## What to do
Search the records for "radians". Copy every line where it appears.

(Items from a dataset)

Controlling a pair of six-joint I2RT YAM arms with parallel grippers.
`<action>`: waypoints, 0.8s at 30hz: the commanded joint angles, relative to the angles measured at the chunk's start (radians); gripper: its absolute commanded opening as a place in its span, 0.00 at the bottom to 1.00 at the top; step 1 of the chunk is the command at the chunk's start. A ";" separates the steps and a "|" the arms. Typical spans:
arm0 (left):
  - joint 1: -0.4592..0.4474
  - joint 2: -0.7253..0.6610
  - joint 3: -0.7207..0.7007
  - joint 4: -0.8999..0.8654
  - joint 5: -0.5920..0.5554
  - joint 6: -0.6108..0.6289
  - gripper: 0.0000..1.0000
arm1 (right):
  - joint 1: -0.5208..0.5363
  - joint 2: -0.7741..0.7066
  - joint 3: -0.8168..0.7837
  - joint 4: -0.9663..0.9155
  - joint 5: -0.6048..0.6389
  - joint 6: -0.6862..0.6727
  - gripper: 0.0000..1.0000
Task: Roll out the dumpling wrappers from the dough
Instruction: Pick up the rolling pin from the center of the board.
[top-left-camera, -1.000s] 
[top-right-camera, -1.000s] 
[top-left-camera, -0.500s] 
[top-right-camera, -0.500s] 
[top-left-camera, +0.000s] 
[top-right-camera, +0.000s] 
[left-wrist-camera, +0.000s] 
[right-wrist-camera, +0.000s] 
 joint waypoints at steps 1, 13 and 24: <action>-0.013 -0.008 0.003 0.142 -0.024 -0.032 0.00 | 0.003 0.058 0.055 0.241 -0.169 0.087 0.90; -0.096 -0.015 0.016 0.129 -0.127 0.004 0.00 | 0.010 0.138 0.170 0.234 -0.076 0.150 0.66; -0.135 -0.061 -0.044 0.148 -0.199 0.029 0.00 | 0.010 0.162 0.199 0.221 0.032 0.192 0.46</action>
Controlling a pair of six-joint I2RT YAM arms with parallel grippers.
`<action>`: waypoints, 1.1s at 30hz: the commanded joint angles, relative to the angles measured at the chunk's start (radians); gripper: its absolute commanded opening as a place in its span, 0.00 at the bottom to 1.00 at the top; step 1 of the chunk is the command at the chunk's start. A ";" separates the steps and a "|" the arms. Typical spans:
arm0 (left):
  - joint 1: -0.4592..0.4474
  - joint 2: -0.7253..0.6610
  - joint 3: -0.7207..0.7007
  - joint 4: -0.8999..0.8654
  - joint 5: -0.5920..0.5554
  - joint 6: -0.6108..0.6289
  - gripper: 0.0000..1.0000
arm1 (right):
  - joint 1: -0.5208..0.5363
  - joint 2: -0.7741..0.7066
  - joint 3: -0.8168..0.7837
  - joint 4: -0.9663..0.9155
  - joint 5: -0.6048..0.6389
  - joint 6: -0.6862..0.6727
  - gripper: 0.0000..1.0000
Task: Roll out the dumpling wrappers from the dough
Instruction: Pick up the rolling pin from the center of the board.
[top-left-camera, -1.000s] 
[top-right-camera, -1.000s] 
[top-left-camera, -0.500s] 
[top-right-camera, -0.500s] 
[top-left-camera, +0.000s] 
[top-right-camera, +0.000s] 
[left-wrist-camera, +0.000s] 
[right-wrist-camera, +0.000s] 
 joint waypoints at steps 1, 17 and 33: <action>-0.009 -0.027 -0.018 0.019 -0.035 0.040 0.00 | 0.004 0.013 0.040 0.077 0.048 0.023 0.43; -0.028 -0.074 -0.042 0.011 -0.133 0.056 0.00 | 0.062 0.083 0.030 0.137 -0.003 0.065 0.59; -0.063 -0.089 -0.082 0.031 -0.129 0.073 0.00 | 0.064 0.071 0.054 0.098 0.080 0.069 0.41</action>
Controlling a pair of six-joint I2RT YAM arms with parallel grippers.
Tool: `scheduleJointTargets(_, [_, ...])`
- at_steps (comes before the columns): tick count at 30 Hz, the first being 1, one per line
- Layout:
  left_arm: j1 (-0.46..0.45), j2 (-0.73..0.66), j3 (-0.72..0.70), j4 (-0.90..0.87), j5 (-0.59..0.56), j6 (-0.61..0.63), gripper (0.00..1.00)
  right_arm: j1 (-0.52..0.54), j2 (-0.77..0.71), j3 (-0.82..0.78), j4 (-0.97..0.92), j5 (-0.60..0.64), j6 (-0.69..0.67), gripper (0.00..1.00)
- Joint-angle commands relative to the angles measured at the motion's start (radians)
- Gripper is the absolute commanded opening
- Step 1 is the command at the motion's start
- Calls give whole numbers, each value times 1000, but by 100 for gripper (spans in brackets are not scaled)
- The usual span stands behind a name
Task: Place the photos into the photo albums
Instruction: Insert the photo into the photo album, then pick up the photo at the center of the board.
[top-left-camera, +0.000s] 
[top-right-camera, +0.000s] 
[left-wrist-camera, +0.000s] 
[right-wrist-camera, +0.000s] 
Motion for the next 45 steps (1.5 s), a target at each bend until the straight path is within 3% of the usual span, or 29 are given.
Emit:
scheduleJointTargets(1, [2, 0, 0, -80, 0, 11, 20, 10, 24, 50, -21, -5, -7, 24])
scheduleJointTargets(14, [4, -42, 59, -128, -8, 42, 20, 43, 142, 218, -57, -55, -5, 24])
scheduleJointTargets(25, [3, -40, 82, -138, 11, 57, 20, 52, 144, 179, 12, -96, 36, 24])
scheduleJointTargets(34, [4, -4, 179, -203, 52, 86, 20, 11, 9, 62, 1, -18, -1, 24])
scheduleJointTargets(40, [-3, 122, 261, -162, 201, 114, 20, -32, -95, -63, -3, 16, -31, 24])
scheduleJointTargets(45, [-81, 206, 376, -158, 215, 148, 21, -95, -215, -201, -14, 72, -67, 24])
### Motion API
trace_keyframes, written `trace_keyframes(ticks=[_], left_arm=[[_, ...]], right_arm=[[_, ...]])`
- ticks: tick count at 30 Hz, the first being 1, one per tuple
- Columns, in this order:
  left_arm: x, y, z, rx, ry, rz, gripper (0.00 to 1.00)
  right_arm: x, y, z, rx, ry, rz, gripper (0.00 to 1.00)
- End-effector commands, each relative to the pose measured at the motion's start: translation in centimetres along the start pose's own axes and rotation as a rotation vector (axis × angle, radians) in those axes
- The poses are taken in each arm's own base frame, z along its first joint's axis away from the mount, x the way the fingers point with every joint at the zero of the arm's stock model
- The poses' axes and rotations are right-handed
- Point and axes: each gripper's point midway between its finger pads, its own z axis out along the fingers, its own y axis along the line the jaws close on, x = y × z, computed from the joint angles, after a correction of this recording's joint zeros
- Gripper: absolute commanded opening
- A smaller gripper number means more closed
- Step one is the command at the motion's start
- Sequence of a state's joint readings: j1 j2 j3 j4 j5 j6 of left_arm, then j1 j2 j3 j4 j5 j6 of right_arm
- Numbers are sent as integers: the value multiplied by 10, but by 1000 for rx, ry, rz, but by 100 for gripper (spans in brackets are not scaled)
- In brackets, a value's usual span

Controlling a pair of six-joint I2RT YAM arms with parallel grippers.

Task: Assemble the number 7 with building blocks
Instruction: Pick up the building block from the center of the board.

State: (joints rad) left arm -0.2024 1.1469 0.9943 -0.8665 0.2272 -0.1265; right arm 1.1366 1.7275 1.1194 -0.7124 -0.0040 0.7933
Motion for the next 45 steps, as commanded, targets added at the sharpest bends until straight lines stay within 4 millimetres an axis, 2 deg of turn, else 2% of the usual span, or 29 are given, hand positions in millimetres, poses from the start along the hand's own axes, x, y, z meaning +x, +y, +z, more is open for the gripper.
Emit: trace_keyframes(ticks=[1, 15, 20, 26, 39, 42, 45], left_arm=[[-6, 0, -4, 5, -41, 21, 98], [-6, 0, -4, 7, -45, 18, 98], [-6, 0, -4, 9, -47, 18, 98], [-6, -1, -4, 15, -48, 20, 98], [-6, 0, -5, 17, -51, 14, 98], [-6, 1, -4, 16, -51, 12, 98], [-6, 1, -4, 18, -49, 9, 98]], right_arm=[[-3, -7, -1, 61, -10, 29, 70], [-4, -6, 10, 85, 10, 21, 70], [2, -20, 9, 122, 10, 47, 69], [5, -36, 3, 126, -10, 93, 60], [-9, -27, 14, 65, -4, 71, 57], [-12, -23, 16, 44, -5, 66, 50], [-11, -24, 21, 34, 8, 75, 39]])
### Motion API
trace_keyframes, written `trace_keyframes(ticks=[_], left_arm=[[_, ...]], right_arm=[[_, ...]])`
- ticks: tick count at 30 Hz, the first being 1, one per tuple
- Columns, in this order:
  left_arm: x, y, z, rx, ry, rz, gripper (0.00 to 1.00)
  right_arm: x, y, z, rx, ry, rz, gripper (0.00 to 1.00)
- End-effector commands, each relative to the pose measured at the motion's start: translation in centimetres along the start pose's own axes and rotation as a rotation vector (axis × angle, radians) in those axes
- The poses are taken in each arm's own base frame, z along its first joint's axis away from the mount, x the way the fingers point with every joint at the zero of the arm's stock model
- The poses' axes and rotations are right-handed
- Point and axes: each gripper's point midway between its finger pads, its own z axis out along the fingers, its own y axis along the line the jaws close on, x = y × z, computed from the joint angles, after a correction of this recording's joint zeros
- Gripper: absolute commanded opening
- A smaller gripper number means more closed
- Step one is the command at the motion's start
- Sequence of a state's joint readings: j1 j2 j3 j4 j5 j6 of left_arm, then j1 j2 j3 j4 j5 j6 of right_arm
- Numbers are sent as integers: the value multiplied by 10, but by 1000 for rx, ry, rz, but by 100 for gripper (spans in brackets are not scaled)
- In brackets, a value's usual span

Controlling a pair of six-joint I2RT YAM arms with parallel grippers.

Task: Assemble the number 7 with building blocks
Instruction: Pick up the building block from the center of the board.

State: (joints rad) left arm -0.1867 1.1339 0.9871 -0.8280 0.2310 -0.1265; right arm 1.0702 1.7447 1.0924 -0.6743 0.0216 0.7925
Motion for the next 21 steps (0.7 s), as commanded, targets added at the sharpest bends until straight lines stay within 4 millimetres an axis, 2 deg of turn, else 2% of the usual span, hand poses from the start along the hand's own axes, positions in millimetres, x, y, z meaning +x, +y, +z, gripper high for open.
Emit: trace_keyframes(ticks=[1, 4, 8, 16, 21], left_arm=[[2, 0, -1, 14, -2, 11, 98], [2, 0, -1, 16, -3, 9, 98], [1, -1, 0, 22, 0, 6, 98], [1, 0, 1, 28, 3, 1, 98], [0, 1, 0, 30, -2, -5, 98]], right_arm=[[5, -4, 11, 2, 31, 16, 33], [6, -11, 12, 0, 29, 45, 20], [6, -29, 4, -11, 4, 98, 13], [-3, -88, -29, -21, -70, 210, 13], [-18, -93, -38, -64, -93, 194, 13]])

## Written solution
`<action>`: waypoints, 0.8s at 30hz: the commanded joint angles, relative to the angles measured at the chunk's start (radians); gripper: its absolute commanded opening as a place in its span, 0.00 at the bottom to 1.00 at the top; step 1 of the chunk is the command at the chunk's start. A ";" separates the steps and a "|" the arms. Typical spans:
`<action>`: waypoints, 1.1s at 30hz: the commanded joint angles, relative to the angles measured at the chunk's start (radians); gripper: its absolute commanded opening as a place in its span, 0.00 at the bottom to 1.00 at the top; step 1 of the chunk is the command at the chunk's start. A ";" separates the steps and a "|" the arms. Typical spans:
- Joint-angle commands relative to the angles measured at the motion's start (radians)
- End-effector commands, each relative to the pose measured at the motion's start: translation in centimetres along the start pose's own axes and rotation as a rotation vector (axis × angle, radians) in those axes
- End-effector commands, each relative to the pose measured at the motion's start: translation in centimetres along the start pose's own axes and rotation as a rotation vector (axis × angle, radians) in those axes

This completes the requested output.